What to work on: Print out the full material below, exact in every line, with no images included.

Top of Data block

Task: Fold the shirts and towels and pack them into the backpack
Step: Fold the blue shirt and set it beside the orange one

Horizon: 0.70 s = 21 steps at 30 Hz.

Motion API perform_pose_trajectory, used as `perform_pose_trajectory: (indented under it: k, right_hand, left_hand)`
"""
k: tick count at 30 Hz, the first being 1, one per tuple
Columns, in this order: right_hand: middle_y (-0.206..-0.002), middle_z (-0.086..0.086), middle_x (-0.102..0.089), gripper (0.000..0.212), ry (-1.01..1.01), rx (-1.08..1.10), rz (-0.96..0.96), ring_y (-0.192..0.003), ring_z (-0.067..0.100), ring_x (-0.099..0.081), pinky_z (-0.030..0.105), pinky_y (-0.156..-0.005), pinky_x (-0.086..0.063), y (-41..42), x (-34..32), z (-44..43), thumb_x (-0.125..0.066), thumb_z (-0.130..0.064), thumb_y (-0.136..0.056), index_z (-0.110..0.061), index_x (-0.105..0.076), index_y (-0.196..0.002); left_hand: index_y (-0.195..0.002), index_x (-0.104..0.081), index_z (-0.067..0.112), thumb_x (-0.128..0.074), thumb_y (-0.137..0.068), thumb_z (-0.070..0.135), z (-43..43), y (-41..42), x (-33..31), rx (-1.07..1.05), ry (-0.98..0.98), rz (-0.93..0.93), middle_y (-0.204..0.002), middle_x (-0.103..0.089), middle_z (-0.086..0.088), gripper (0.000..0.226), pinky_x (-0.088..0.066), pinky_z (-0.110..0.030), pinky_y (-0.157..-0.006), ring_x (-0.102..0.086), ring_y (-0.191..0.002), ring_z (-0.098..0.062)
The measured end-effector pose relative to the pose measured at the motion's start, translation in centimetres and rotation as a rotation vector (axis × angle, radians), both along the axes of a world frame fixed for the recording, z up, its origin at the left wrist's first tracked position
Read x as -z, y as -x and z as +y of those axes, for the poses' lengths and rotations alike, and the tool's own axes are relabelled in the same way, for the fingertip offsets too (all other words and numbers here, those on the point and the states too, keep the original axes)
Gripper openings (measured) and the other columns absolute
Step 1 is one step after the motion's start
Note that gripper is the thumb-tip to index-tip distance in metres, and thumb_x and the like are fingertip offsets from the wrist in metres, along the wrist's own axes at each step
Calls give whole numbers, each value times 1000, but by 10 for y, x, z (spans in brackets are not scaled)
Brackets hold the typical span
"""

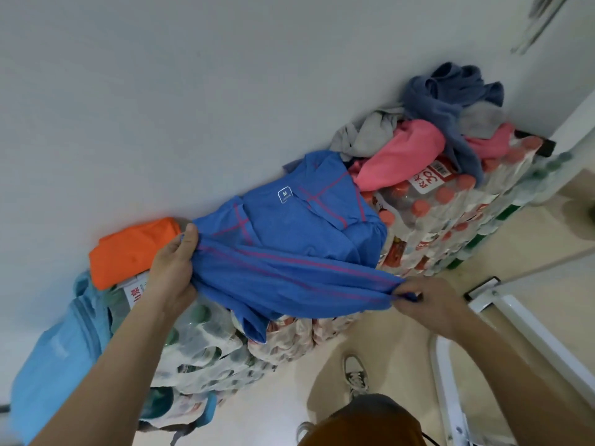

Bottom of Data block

Solution to this exercise:
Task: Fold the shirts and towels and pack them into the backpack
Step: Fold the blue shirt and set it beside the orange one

Horizon: 0.70 s = 21 steps at 30 Hz.

Motion API perform_pose_trajectory, used as `perform_pose_trajectory: (indented under it: k, right_hand, left_hand)`
"""
k: tick count at 30 Hz, the first being 1, one per tuple
Columns, in this order: right_hand: middle_y (-0.206..-0.002), middle_z (-0.086..0.086), middle_x (-0.102..0.089), gripper (0.000..0.212), ry (-1.01..1.01), rx (-1.08..1.10), rz (-0.96..0.96), ring_y (-0.192..0.003), ring_z (-0.067..0.100), ring_x (-0.099..0.081), pinky_z (-0.030..0.105), pinky_y (-0.156..-0.005), pinky_x (-0.086..0.063), y (-41..42), x (-34..32), z (-44..43), thumb_x (-0.125..0.066), thumb_z (-0.130..0.064), thumb_y (-0.136..0.056), index_z (-0.110..0.061), index_x (-0.105..0.076), index_y (-0.196..0.002); left_hand: index_y (-0.195..0.002), index_x (-0.104..0.081), index_z (-0.067..0.112), thumb_x (-0.128..0.074), thumb_y (-0.137..0.068), thumb_z (-0.070..0.135), z (-43..43), y (-41..42), x (-33..31), rx (-1.07..1.05), ry (-0.98..0.98), rz (-0.93..0.93), middle_y (-0.204..0.002), middle_x (-0.103..0.089), middle_z (-0.086..0.088), gripper (0.000..0.226), pinky_x (-0.088..0.066), pinky_z (-0.110..0.030), pinky_y (-0.157..-0.006), ring_x (-0.102..0.086), ring_y (-0.191..0.002), ring_z (-0.098..0.062)
The measured end-effector pose relative to the pose measured at the motion's start, translation in centimetres and rotation as a rotation vector (axis × angle, radians), both along the axes of a world frame fixed for the recording, z up, its origin at the left wrist's first tracked position
Read x as -z, y as -x and z as +y of those axes, for the poses' lengths and rotations alike, and the tool's own axes are relabelled in the same way, for the fingertip offsets too (all other words and numbers here, those on the point and the states too, keep the original axes)
Gripper openings (measured) and the other columns absolute
Step 1 is one step after the motion's start
Note that gripper is the thumb-tip to index-tip distance in metres, and thumb_x and the like are fingertip offsets from the wrist in metres, along the wrist's own axes at each step
Calls give whole numbers, each value times 1000, but by 10 for y, x, z (spans in brackets are not scaled)
Brackets hold the typical span
"""

Besides this answer, nothing more is needed.